AI-generated commentary
AI-generated explanation based on source and configuration details. Suggestions are clearly labeled.
Minimalist T2I Workflow for WAN Video 2.2 is for generating static images from text prompts with WAN Video 2.2 high- and low-noise 14B FP8 models.
The listed components include PreviewImage and SaveImage for the described static-image output.
Input: a text prompt describing the image to generate.
Output: a static image, with PreviewImage and SaveImage listed among the components.
GegenDenTag publishes it on Civitai at https://civitai.com/models/2163207.

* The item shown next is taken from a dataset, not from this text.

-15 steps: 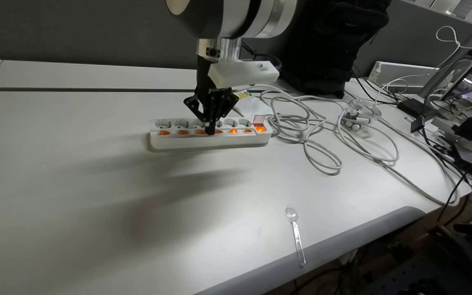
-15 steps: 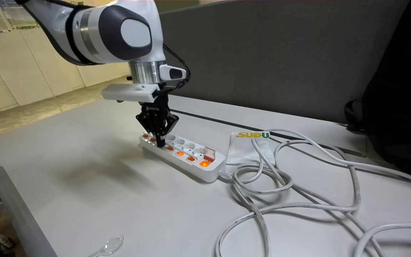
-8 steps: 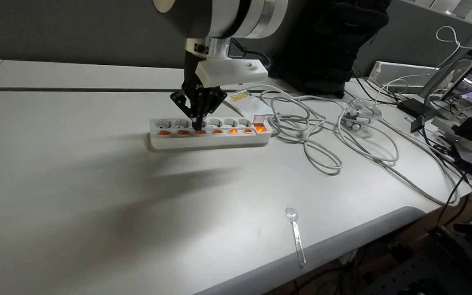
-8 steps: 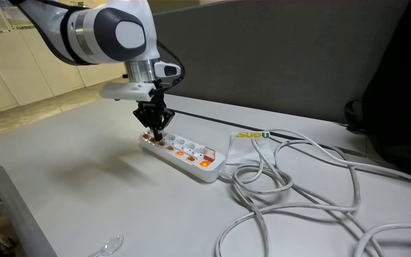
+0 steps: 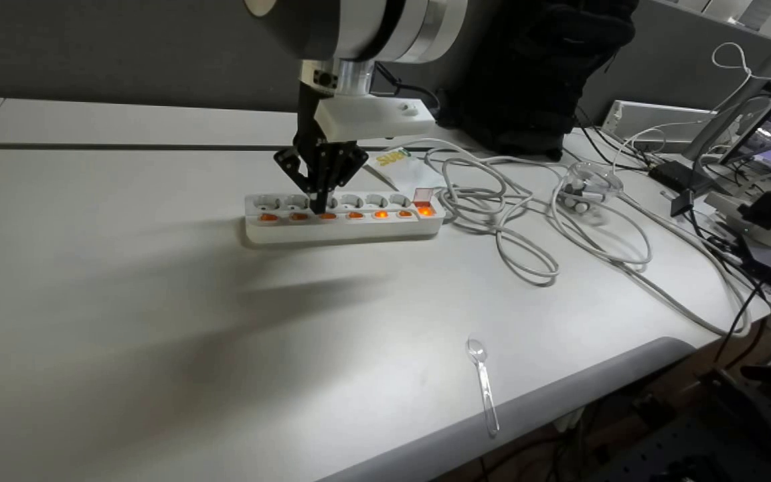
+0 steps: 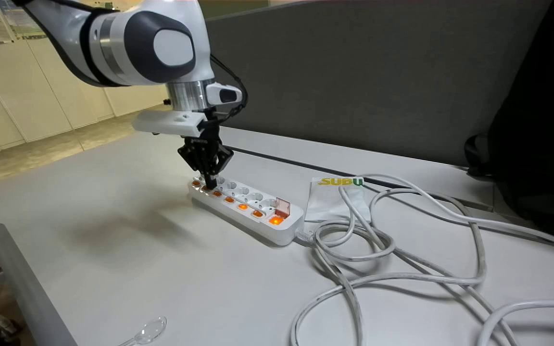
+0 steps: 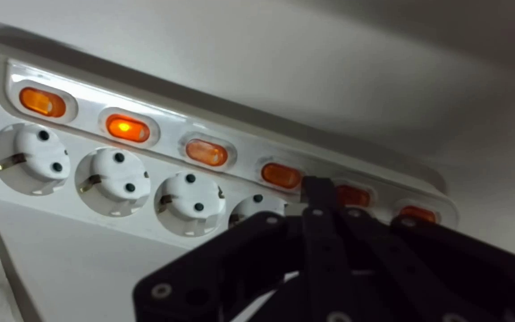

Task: Turn the third switch from the left on

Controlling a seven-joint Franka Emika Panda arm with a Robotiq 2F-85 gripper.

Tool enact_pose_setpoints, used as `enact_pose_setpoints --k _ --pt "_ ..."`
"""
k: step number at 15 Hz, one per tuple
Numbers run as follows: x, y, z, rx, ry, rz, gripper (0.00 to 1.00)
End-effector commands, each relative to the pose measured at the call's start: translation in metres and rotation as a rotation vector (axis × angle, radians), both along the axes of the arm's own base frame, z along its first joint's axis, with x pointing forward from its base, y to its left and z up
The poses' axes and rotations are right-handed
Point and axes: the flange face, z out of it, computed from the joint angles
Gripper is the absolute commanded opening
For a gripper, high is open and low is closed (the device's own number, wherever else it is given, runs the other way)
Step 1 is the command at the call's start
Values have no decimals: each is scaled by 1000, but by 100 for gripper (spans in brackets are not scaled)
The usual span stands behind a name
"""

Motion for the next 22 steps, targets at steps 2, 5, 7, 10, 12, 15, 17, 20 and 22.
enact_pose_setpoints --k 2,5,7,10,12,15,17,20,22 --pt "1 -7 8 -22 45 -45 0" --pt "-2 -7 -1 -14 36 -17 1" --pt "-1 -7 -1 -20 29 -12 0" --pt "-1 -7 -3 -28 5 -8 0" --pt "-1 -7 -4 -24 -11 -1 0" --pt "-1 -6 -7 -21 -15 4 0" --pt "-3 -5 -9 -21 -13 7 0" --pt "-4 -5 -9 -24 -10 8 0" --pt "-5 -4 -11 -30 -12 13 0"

The page classifies it as Workflows and lists Wan Video 2.2 T2V-A14B as the base model.
The listed model files are umt5_xxl_fp8_e4m3fn_scaled.safetensors, wan_2.1_vae.safetensors, wan2.2_t2v_high_noise_14B_fp8_scaled.safetensors, and wan2.2_t2v_low_noise_14B_fp8_scaled.safetensors.
Core component names include CLIPLoader, CLIPTextEncode, EmptySD3LatentImage, GetNode, KSampler, ModelSamplingSD3, SetNode, and UNETLoader.
Additional component names are MarkdownNote, KSamplerAdvanced, PreviewImage, SaveImage, VAEDecode, and VAELoader.
The published setup omits Lighting LoRAs and additional conditioning through LoRAs and CNet.
It is described for evaluating how the base models represent artistic styles, techniques, and compositions.
Before using it, verify that your environment includes the named model files and components, including wan_2.1_vae.safetensors.
Suggestion · not verified
No release version is provided for this workflow.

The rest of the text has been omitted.